Custom Rendering Capabilities

  • OpenGL-based rendering allows for custom drawing operations

  • Can draw lines and shapes across windows (needed for visual links)

  • Flexible enough to support our novel link rendering requirements

Library Location

The dlangui library has been cloned to: Z:\code\dev-centr\dlangui

This is a separate project folder that has been added to the workspace for easy access during development.

Implementation Plan

Phase 1: Foundation (Current)

  • Select GUI library

  • Clone dlangui repository

  • Add to workspace

  • Document selection rationale

Phase 2: Proof of Concept (Current)

  • Create standalone POC project: src/projects/text-editor-link-system-poc/

  • Set up dub.json with dlangui dependency

  • Create basic project structure

  • Implement basic IPC mechanism (named pipes or sockets)

  • Create process spawning utilities for editor windows

  • Basic window management (create/destroy editor windows)

  • Implement file card widget

  • Implement visual link rendering

  • Fork dlangui modifications into a branch

  • Add link anchor widget/component to dlangui

  • Implement cross-window line rendering

  • Add link connection tracking system

  • Implement link anchor positioning and tracking

Phase 4: Module Refactoring

  • Refactor working POC code into module structure: src/modules/text-editor-link-system/

  • Extract reusable components

  • Set up proper module dependencies

Phase 5: Window Management

  • Implement tessellation algorithm for grid arrangement

  • Implement stacking algorithm with offset positioning

  • Monitor boundary detection and snapping

  • Window clustering calculation

  • Auto-arrangement based on window positions

Phase 6: Sample Application

  • Create main window with file card UI

  • Implement file card component (showing filename)

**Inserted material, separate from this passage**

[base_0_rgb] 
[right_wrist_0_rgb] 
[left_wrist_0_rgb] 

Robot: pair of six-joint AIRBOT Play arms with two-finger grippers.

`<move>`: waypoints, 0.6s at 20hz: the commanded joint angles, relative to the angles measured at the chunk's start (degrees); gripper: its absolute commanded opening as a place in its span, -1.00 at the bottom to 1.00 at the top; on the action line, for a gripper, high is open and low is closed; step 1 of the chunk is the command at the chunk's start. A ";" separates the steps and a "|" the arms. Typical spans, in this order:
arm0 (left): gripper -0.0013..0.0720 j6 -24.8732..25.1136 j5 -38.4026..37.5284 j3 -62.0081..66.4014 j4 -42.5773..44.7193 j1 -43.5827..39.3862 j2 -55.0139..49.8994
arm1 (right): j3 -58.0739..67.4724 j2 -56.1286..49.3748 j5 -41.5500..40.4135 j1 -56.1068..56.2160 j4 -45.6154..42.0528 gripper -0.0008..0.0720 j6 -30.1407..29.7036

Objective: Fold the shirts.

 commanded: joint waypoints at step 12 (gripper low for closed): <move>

  • Add link anchor space under filename in card

  • Double-click handler to spawn editor window

  • Editor window with title bar showing filename

  • Link node behind editor window, attached below title bar

  • Real-time link rendering between card and editor

Phase 7: Integration

  • IPC for file content synchronization

  • Editor process file loading/saving

  • Parent process view updates based on editor changes

  • Error handling and process lifecycle management

Technical Considerations

Inter-Process Communication

  • Option 1: Named Pipes - Simple, Windows-native, good for local IPC

  • Option 2: Sockets - More flexible, cross-platform, allows remote connections later

  • Option 3: Shared Memory - Fastest, but more complex synchronization

Recommendation: Start with named pipes for Windows, can extend to sockets later for cross-platform support.

The visual links need to be drawn across window boundaries. Options:

  • Overlay Window: Create a transparent overlay window that draws lines between windows

  • Parent Window Drawing: Parent window draws lines to child windows (requires child window position tracking)

  • Modified GUI Library: Extend dlangui’s rendering system to support cross-window drawing

Recommendation: Modify dlangui to support cross-window link rendering as a first-class feature.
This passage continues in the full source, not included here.